Newspapers headlines occasionally announce that “the alcoholism gene” has been found. Headlines appear such as “Born to the Bottle” and “Gene and Tonic: Science Proves that Alcoholics Can’t Help it.” Popular excitement follows. But when the research is checked by other laboratories, the claims become smaller, and soon they evaporate.
From the Conclusion
There is, in sum, no rational cause to set addicted persons apart by their nature, character, or constitution from the rest of humanity, to view them as inferior, or to accord them less empathy and respect. To put it more personally, there is no reason for us, who know addiction from the inside, to view ourselves as different, inferior, or less worthy of empathy and respect.
To see the sober person inside the addict is not to flip from one absolute to its opposite, from contempt to admiration, but rather to see the person as a living contradiction, a person living two lives and balancing two personalities. To see addicted persons as living contradictions is to understand why liberation is the fitting metaphor for recovery.
Liberation as a metaphor points to the sober self imprisoned within the addicted brain and affirms its inherent dignity and value.
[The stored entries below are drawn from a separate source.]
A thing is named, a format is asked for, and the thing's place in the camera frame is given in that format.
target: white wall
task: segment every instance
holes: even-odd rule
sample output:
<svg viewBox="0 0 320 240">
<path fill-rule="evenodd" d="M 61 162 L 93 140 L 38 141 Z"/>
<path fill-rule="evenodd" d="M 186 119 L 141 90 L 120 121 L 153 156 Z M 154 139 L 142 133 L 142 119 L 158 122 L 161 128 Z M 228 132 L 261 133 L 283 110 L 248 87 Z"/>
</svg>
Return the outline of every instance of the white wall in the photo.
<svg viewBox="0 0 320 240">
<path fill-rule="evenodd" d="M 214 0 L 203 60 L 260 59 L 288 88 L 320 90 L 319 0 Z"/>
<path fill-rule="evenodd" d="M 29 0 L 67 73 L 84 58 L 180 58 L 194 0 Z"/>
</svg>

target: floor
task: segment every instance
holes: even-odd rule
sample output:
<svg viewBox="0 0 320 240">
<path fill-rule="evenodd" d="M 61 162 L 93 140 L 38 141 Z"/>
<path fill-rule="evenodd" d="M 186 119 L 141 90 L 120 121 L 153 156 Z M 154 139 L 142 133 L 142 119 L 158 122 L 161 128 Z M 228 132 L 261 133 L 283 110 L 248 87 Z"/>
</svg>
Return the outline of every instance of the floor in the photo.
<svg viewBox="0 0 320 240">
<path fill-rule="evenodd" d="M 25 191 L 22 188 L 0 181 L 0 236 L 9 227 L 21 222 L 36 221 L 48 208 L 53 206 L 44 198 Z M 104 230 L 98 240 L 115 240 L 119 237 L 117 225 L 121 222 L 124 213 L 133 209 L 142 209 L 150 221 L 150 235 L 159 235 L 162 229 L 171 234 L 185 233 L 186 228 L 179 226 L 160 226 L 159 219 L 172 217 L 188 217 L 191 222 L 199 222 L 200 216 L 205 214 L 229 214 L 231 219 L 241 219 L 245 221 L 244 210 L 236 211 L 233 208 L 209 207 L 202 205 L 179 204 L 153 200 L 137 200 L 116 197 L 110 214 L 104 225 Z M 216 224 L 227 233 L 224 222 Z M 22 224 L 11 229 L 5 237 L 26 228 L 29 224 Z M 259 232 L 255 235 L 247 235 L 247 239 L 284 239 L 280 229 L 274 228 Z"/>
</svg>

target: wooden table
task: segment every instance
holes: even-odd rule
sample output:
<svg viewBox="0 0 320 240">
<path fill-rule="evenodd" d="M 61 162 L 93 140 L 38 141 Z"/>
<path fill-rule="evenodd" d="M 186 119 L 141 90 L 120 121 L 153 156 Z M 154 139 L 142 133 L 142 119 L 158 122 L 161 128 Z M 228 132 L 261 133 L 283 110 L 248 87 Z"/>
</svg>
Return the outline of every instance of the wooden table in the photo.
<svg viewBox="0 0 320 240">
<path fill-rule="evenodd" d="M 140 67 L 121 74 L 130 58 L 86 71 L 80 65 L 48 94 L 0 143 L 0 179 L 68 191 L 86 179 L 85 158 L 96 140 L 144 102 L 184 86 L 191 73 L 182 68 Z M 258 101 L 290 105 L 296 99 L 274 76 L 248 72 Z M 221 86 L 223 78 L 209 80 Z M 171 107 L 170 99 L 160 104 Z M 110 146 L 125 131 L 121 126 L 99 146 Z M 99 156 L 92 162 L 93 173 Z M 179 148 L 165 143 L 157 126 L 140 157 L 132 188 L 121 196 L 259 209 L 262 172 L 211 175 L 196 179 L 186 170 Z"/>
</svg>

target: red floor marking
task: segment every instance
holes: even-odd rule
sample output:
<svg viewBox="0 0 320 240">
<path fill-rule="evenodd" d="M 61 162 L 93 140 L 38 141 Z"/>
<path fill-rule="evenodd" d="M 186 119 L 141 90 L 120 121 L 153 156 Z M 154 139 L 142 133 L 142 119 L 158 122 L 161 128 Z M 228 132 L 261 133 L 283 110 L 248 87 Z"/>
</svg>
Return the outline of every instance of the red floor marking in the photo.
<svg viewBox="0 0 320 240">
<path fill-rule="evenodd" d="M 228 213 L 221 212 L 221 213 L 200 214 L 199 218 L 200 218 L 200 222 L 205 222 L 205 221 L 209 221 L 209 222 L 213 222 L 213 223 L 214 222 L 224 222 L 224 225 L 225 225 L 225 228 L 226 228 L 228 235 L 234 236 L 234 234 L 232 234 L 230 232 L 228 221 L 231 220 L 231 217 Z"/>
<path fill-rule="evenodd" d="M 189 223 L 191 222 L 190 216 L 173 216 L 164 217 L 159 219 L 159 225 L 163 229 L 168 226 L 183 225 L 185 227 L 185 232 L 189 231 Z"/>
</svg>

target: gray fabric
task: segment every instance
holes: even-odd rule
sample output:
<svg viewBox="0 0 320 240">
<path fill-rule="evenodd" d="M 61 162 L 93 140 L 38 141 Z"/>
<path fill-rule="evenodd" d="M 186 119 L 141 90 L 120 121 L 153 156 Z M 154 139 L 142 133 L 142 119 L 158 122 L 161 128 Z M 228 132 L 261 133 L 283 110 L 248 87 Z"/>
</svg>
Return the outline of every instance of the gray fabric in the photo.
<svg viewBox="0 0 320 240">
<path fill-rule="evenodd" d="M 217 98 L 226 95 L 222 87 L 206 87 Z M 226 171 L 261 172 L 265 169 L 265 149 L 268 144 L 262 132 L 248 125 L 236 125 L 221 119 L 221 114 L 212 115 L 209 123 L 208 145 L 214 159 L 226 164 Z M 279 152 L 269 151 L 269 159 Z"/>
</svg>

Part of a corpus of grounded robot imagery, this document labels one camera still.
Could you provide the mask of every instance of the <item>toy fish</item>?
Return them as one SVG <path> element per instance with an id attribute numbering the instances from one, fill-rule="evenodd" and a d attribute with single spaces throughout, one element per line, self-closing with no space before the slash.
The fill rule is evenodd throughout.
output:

Liberation conceives recovery as the empowerment of the sober self, bursting the shackles of chemical dependency, and emerging as the original sober person, newly freed and reborn.
Although this may sound revolutionary, it is in reality a restoration. Addiction has hijacked the person’s original self; it has stolen its energies, feelings, thoughts, and dreams, its very identity. Recovery gives them back. What we recover when we recover is our original self, the authentic us, the sober person we were meant to be and really are.